[Task requirements] Which lines run from the line with "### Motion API" through the line with "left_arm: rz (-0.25" in the entries below? Print them exactly, both ends included, and nothing more.

Input data section start

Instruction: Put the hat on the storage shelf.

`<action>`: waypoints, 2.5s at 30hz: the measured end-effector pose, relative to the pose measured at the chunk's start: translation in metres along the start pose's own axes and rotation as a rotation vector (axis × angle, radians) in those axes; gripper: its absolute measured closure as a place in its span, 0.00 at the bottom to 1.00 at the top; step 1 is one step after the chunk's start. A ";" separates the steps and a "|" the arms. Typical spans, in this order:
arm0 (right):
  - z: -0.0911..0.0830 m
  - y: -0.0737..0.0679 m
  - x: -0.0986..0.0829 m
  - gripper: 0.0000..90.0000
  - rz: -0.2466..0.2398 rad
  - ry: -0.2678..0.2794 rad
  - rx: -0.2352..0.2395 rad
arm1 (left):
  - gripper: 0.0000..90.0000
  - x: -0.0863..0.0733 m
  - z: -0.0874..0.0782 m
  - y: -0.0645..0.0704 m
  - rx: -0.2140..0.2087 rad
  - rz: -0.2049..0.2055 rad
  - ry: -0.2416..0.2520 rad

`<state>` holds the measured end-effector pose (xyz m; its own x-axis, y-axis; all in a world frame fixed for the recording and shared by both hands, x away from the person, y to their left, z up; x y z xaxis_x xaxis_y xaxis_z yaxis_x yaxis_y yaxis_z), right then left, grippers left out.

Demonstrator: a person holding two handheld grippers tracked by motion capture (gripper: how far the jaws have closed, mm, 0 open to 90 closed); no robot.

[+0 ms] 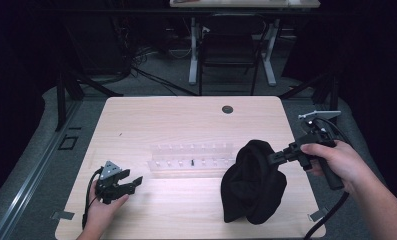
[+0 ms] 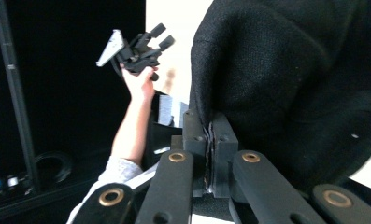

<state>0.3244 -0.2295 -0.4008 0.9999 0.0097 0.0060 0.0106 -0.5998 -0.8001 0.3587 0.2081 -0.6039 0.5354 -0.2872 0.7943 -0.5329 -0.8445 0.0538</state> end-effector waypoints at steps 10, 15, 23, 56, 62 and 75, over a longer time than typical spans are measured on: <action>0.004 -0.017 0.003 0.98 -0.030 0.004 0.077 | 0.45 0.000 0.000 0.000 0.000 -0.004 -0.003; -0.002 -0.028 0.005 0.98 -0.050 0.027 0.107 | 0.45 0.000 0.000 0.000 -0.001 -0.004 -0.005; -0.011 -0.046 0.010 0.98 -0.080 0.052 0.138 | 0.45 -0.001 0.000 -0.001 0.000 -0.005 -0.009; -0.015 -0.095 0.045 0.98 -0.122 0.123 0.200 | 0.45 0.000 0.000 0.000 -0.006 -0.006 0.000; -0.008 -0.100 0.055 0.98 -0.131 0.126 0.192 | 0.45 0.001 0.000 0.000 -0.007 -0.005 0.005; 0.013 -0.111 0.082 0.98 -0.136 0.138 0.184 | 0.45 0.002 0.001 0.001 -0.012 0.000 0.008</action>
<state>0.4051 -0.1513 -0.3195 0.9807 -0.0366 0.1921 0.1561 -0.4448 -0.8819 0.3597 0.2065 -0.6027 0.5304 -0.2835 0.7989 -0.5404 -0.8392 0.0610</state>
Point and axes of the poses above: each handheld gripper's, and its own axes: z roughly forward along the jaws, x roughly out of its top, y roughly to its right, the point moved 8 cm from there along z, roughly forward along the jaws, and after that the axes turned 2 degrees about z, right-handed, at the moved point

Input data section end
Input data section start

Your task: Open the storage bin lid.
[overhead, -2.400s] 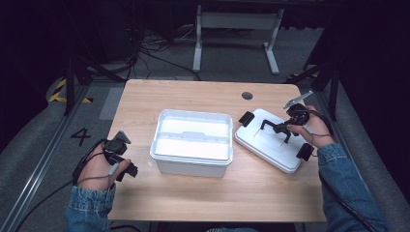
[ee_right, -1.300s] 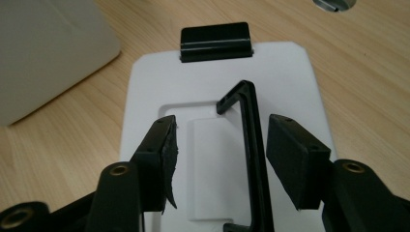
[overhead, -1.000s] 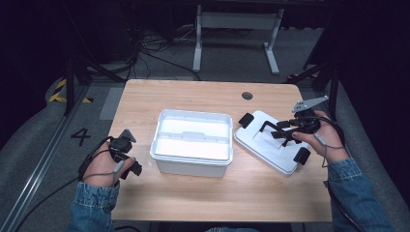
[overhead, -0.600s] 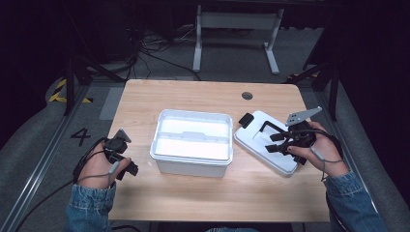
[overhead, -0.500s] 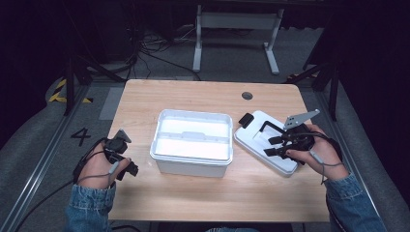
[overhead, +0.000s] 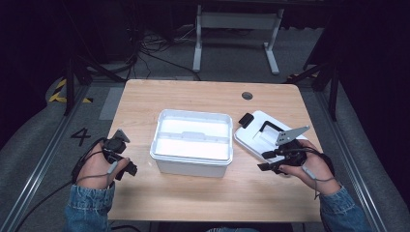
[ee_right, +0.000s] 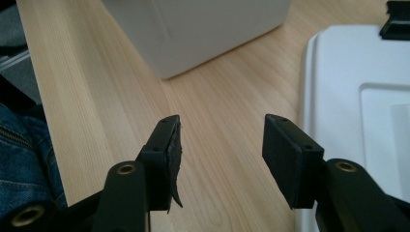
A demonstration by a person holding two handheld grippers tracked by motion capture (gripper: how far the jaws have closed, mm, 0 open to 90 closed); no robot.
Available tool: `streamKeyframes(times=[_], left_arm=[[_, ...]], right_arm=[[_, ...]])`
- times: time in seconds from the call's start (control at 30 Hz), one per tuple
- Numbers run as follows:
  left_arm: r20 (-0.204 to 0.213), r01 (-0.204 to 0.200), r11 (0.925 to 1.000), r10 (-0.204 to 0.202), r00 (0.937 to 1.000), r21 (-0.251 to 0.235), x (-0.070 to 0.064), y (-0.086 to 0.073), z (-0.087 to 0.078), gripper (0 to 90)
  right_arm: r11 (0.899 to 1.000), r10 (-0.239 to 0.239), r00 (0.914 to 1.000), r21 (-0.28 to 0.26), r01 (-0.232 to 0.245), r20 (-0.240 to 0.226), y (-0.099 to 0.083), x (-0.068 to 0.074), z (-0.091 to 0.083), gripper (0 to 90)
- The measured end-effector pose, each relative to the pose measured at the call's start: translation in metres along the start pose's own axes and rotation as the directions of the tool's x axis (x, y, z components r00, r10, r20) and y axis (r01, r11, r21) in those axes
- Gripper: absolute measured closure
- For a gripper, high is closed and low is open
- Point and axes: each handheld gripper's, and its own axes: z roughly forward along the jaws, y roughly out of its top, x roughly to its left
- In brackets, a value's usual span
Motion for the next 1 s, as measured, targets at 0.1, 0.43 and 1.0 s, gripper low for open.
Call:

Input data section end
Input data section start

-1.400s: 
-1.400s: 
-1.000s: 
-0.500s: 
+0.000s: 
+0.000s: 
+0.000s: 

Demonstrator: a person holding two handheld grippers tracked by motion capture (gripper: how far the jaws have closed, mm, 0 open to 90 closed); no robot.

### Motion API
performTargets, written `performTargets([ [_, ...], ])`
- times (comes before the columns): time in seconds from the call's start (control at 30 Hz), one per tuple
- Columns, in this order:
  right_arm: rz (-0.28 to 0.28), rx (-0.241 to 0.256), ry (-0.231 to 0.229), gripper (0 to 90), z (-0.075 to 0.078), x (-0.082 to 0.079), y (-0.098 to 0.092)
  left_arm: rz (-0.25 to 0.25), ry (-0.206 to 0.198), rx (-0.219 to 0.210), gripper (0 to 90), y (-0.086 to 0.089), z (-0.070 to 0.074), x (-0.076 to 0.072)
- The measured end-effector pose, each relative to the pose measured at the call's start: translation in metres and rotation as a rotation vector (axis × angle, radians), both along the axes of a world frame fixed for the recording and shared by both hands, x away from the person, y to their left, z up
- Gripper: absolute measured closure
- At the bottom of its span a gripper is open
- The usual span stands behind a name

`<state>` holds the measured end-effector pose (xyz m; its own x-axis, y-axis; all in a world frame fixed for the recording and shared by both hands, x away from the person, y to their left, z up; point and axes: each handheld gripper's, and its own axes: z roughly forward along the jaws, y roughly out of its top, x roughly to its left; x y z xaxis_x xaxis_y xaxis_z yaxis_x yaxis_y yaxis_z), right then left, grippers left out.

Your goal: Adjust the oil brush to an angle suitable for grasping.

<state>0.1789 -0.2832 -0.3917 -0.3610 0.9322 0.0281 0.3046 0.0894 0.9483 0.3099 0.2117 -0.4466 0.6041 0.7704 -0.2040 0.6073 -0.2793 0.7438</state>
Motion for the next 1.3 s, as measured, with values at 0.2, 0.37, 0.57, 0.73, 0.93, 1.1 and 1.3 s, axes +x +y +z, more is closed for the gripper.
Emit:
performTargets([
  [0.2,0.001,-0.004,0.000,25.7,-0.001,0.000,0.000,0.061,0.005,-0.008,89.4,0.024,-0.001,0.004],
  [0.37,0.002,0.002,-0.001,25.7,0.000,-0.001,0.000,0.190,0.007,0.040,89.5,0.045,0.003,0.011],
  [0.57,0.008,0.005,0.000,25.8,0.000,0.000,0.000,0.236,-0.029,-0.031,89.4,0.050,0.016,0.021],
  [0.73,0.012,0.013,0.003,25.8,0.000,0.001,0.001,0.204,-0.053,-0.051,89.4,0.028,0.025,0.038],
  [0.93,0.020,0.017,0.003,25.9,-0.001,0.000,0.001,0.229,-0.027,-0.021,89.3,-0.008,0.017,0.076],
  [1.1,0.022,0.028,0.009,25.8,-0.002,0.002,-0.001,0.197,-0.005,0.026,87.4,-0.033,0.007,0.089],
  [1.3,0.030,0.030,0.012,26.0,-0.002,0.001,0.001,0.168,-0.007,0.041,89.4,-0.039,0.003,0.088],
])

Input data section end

[Response area]
### Motion API
performTargets, written `performTargets([ [_, ...], ])`
- times (comes before the columns): time in seconds from the call's start (control at 30 Hz), one per tuple
- Columns, in this order:
  right_arm: rz (-0.28 to 0.28), rx (-0.241 to 0.256), ry (-0.231 to 0.229), gripper (0 to 90), z (-0.075 to 0.078), x (-0.082 to 0.079), y (-0.098 to 0.092)
  left_arm: rz (-0.25 to 0.25), ry (-0.206 to 0.198), rx (-0.219 to 0.210), gripper (0 to 90), y (-0.086 to 0.089), z (-0.070 to 0.074), x (-0.076 to 0.072)

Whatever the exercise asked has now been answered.